__ACTIVITY__. Repeat the records below verbatim and include no pictures.

__ENTRIES PROVIDED__.
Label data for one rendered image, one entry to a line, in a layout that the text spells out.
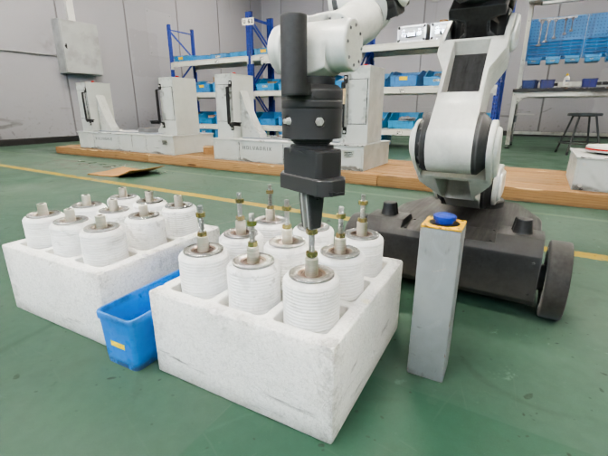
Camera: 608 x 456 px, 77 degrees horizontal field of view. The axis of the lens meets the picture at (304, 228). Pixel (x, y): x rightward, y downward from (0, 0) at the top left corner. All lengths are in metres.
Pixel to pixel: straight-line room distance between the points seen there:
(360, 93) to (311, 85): 2.32
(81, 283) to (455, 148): 0.88
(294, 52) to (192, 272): 0.42
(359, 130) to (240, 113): 1.19
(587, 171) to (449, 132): 1.72
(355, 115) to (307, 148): 2.33
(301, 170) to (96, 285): 0.55
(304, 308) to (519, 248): 0.63
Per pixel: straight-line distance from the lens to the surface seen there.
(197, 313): 0.72
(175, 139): 3.98
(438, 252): 0.72
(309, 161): 0.55
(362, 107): 2.85
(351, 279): 0.71
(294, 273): 0.63
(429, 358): 0.82
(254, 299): 0.67
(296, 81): 0.52
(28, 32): 7.43
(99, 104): 5.15
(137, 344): 0.86
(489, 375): 0.91
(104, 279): 0.93
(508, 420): 0.82
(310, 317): 0.62
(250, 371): 0.70
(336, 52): 0.53
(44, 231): 1.16
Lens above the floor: 0.51
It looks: 17 degrees down
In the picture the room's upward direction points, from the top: straight up
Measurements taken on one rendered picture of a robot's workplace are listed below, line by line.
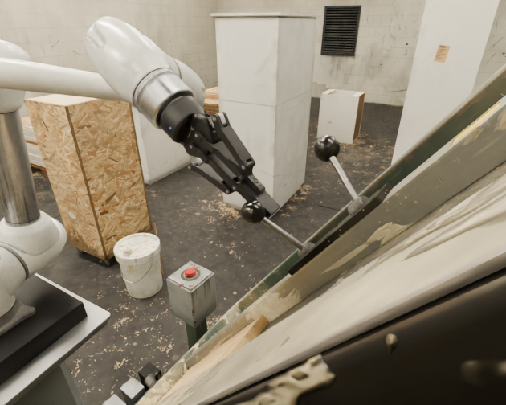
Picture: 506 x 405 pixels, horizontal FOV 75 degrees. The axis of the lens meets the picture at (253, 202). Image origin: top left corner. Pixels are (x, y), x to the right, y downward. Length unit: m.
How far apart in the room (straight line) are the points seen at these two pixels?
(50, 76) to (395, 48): 7.95
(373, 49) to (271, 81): 5.89
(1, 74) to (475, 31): 3.71
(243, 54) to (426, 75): 1.97
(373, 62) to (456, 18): 4.71
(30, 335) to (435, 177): 1.22
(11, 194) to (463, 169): 1.18
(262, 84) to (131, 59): 2.28
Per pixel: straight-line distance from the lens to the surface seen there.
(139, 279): 2.40
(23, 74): 0.85
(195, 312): 1.20
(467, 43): 3.97
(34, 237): 1.32
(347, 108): 5.40
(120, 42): 0.63
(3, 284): 1.30
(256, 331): 0.61
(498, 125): 0.37
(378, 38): 8.50
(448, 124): 0.62
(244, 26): 2.88
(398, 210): 0.41
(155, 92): 0.57
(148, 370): 1.17
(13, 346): 1.32
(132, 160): 2.70
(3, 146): 1.19
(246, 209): 0.49
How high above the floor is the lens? 1.69
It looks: 29 degrees down
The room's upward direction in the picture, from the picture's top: straight up
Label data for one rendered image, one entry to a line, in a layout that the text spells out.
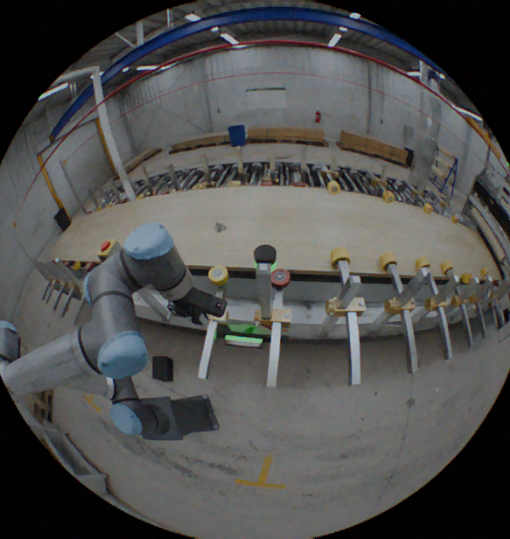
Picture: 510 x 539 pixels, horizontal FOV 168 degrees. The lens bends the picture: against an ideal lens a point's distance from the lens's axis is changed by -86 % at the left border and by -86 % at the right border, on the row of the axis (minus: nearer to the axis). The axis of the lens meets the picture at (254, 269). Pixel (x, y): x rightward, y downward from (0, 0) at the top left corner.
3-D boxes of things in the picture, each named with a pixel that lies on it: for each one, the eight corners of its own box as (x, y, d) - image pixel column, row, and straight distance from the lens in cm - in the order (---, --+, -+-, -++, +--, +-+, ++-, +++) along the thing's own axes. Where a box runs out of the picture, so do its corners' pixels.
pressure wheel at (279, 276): (288, 299, 81) (289, 284, 71) (268, 298, 81) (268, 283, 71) (288, 283, 85) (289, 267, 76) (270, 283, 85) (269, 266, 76)
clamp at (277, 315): (289, 326, 73) (290, 321, 69) (254, 325, 74) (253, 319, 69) (289, 313, 76) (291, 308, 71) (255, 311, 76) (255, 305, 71)
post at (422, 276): (372, 333, 98) (432, 275, 64) (366, 334, 97) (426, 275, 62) (371, 327, 99) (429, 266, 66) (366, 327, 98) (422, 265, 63)
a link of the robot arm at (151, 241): (119, 234, 41) (160, 210, 40) (145, 272, 48) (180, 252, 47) (121, 262, 33) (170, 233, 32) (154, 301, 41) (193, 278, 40)
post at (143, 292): (170, 321, 100) (116, 265, 69) (162, 319, 102) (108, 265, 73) (172, 313, 101) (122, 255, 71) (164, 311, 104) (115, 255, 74)
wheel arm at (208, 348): (208, 380, 76) (205, 379, 72) (200, 378, 77) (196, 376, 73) (227, 285, 88) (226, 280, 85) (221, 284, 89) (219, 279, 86)
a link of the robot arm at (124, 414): (141, 436, 106) (117, 437, 93) (127, 407, 108) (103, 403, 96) (162, 430, 97) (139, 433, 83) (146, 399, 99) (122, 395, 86)
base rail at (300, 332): (492, 312, 262) (497, 307, 258) (52, 288, 281) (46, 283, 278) (491, 306, 263) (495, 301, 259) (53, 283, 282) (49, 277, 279)
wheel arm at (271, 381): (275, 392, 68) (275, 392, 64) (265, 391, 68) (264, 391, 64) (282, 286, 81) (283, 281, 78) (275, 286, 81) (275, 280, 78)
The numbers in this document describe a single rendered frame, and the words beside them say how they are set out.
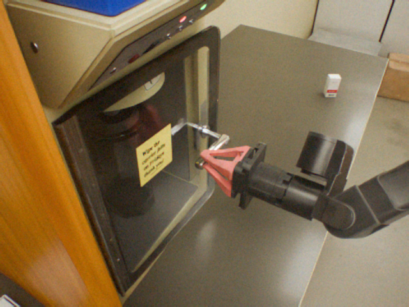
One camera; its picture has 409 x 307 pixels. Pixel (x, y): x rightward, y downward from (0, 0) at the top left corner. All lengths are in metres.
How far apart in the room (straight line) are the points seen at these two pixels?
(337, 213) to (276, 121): 0.67
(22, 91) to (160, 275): 0.57
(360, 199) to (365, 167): 2.02
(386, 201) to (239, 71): 0.97
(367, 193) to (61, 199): 0.36
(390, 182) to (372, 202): 0.03
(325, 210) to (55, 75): 0.36
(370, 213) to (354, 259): 1.53
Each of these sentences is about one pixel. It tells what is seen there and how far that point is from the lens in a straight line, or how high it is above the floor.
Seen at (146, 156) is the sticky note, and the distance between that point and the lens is 0.50.
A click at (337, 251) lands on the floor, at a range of 1.99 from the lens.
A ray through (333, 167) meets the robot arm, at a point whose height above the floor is 1.26.
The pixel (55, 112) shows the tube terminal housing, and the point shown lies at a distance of 0.38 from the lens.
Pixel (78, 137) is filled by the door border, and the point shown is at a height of 1.36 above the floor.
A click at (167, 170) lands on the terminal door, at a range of 0.57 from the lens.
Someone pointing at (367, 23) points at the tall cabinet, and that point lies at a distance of 3.47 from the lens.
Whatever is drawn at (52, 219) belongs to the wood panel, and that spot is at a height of 1.38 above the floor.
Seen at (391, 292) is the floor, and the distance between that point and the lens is 1.98.
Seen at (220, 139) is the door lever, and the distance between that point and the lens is 0.60.
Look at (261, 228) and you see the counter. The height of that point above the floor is 0.94.
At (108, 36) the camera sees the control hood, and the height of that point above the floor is 1.50.
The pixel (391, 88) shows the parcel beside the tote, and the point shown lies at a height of 0.10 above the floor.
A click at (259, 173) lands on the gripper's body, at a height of 1.23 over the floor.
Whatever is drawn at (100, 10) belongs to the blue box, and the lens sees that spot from 0.26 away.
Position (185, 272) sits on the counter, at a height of 0.94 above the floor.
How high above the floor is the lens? 1.60
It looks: 43 degrees down
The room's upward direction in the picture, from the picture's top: straight up

__TASK RESPONSE__.
Label data for one rendered image, one entry to a line, in a layout that the text spells out.
Camera: 608 x 456 px, 77 degrees horizontal field of view. The axis of the lens meets the picture at (304, 228). Pixel (x, y): x rightward, y downward from (0, 0) at the top left corner. All lengths are in metres.
Pixel to pixel: straight-line room distance between the points seen there:
(360, 93) to (311, 85): 2.32
(81, 283) to (455, 148): 0.88
(294, 52) to (192, 272): 0.42
(359, 130) to (240, 113): 1.19
(587, 171) to (449, 132): 1.72
(355, 115) to (307, 148): 2.33
(301, 170) to (96, 285): 0.55
(304, 308) to (519, 248): 0.63
Per pixel: straight-line distance from the lens to the surface seen there.
(197, 313): 0.72
(175, 139): 3.98
(438, 252): 0.72
(309, 161): 0.55
(362, 107): 2.85
(351, 279): 0.71
(294, 273): 0.63
(429, 358): 0.82
(254, 299): 0.67
(296, 81): 0.52
(28, 32): 7.43
(99, 104): 5.15
(137, 344): 0.86
(489, 375): 0.91
(104, 279): 0.93
(508, 420): 0.82
(310, 317): 0.62
(250, 371): 0.70
(336, 52): 0.53
(44, 231): 1.16
Lens above the floor: 0.51
It looks: 17 degrees down
In the picture the room's upward direction points, from the top: straight up
Measurements taken on one rendered picture of a robot's workplace are listed below, line by line.
Picture: 506 x 405 pixels, horizontal FOV 75 degrees. The axis of the lens meets the picture at (253, 202). Image origin: top left corner. Pixels are (x, y), x to the right, y downward. Length unit: m.
How far apart in the room (straight line) are the points seen at these two pixels?
(50, 76) to (395, 48): 7.95
(373, 49) to (271, 81): 5.89
(1, 74) to (475, 31): 3.71
(243, 54) to (426, 75): 1.97
(373, 62) to (456, 18): 4.71
(30, 335) to (435, 177): 1.22
(11, 194) to (463, 169): 1.18
(262, 84) to (131, 59): 2.28
Per pixel: straight-line distance from the lens to the surface seen there.
(139, 279): 2.40
(23, 74): 0.85
(195, 312): 1.20
(467, 43): 3.97
(34, 237): 1.32
(347, 108): 5.40
(120, 42): 0.63
(3, 284): 1.30
(256, 331): 0.61
(498, 125): 0.37
(378, 38): 8.50
(448, 124): 0.62
(244, 26): 2.88
(398, 210): 0.41
(155, 92): 0.57
(148, 370): 1.17
(13, 346): 1.32
(132, 160): 2.70
(3, 146): 1.19
(246, 209): 0.49
How high above the floor is the lens? 1.69
It looks: 29 degrees down
The room's upward direction in the picture, from the picture's top: straight up
Label data for one rendered image, one entry to a line, in a layout that the text spells out.
Picture: 510 x 539 pixels, horizontal FOV 168 degrees. The lens bends the picture: against an ideal lens a point's distance from the lens's axis is changed by -86 % at the left border and by -86 % at the right border, on the row of the axis (minus: nearer to the axis). The axis of the lens meets the picture at (254, 269). Pixel (x, y): x rightward, y downward from (0, 0) at the top left corner.
3-D boxes of things in the picture, each named with a pixel that lies on it: for each one, the eight corners of its own box as (x, y, d) - image pixel column, row, and straight distance from the lens in cm - in the order (---, --+, -+-, -++, +--, +-+, ++-, +++) along the thing's own axes. Where a box runs out of the picture, so do its corners' pixels.
pressure wheel at (279, 276): (288, 299, 81) (289, 284, 71) (268, 298, 81) (268, 283, 71) (288, 283, 85) (289, 267, 76) (270, 283, 85) (269, 266, 76)
clamp at (277, 315): (289, 326, 73) (290, 321, 69) (254, 325, 74) (253, 319, 69) (289, 313, 76) (291, 308, 71) (255, 311, 76) (255, 305, 71)
post at (422, 276): (372, 333, 98) (432, 275, 64) (366, 334, 97) (426, 275, 62) (371, 327, 99) (429, 266, 66) (366, 327, 98) (422, 265, 63)
a link of the robot arm at (151, 241): (119, 234, 41) (160, 210, 40) (145, 272, 48) (180, 252, 47) (121, 262, 33) (170, 233, 32) (154, 301, 41) (193, 278, 40)
post at (143, 292): (170, 321, 100) (116, 265, 69) (162, 319, 102) (108, 265, 73) (172, 313, 101) (122, 255, 71) (164, 311, 104) (115, 255, 74)
wheel arm at (208, 348): (208, 380, 76) (205, 379, 72) (200, 378, 77) (196, 376, 73) (227, 285, 88) (226, 280, 85) (221, 284, 89) (219, 279, 86)
a link of the robot arm at (124, 414): (141, 436, 106) (117, 437, 93) (127, 407, 108) (103, 403, 96) (162, 430, 97) (139, 433, 83) (146, 399, 99) (122, 395, 86)
base rail at (300, 332): (492, 312, 262) (497, 307, 258) (52, 288, 281) (46, 283, 278) (491, 306, 263) (495, 301, 259) (53, 283, 282) (49, 277, 279)
wheel arm at (271, 381): (275, 392, 68) (275, 392, 64) (265, 391, 68) (264, 391, 64) (282, 286, 81) (283, 281, 78) (275, 286, 81) (275, 280, 78)
The numbers in this document describe a single rendered frame, and the words beside them say how they are set out.
One camera; its picture has 409 x 307 pixels. Pixel (x, y): x rightward, y downward from (0, 0) at the top left corner. All lengths are in metres.
How far apart in the room (straight line) are the points seen at these two pixels?
(337, 213) to (276, 121): 0.67
(22, 91) to (160, 275): 0.57
(360, 199) to (365, 167): 2.02
(386, 201) to (239, 71): 0.97
(367, 193) to (61, 199): 0.36
(390, 182) to (372, 202): 0.03
(325, 210) to (55, 75): 0.36
(370, 213) to (354, 259): 1.53
Each of these sentences is about one pixel. It tells what is seen there and how far that point is from the lens in a straight line, or how high it is above the floor.
Seen at (146, 156) is the sticky note, and the distance between that point and the lens is 0.50.
A click at (337, 251) lands on the floor, at a range of 1.99 from the lens.
A ray through (333, 167) meets the robot arm, at a point whose height above the floor is 1.26.
The pixel (55, 112) shows the tube terminal housing, and the point shown lies at a distance of 0.38 from the lens.
Pixel (78, 137) is filled by the door border, and the point shown is at a height of 1.36 above the floor.
A click at (167, 170) lands on the terminal door, at a range of 0.57 from the lens.
Someone pointing at (367, 23) points at the tall cabinet, and that point lies at a distance of 3.47 from the lens.
Whatever is drawn at (52, 219) belongs to the wood panel, and that spot is at a height of 1.38 above the floor.
Seen at (391, 292) is the floor, and the distance between that point and the lens is 1.98.
Seen at (220, 139) is the door lever, and the distance between that point and the lens is 0.60.
Look at (261, 228) and you see the counter. The height of that point above the floor is 0.94.
At (108, 36) the camera sees the control hood, and the height of that point above the floor is 1.50.
The pixel (391, 88) shows the parcel beside the tote, and the point shown lies at a height of 0.10 above the floor.
A click at (259, 173) lands on the gripper's body, at a height of 1.23 over the floor.
Whatever is drawn at (100, 10) belongs to the blue box, and the lens sees that spot from 0.26 away.
Position (185, 272) sits on the counter, at a height of 0.94 above the floor.
How high above the floor is the lens? 1.60
It looks: 43 degrees down
The room's upward direction in the picture, from the picture's top: straight up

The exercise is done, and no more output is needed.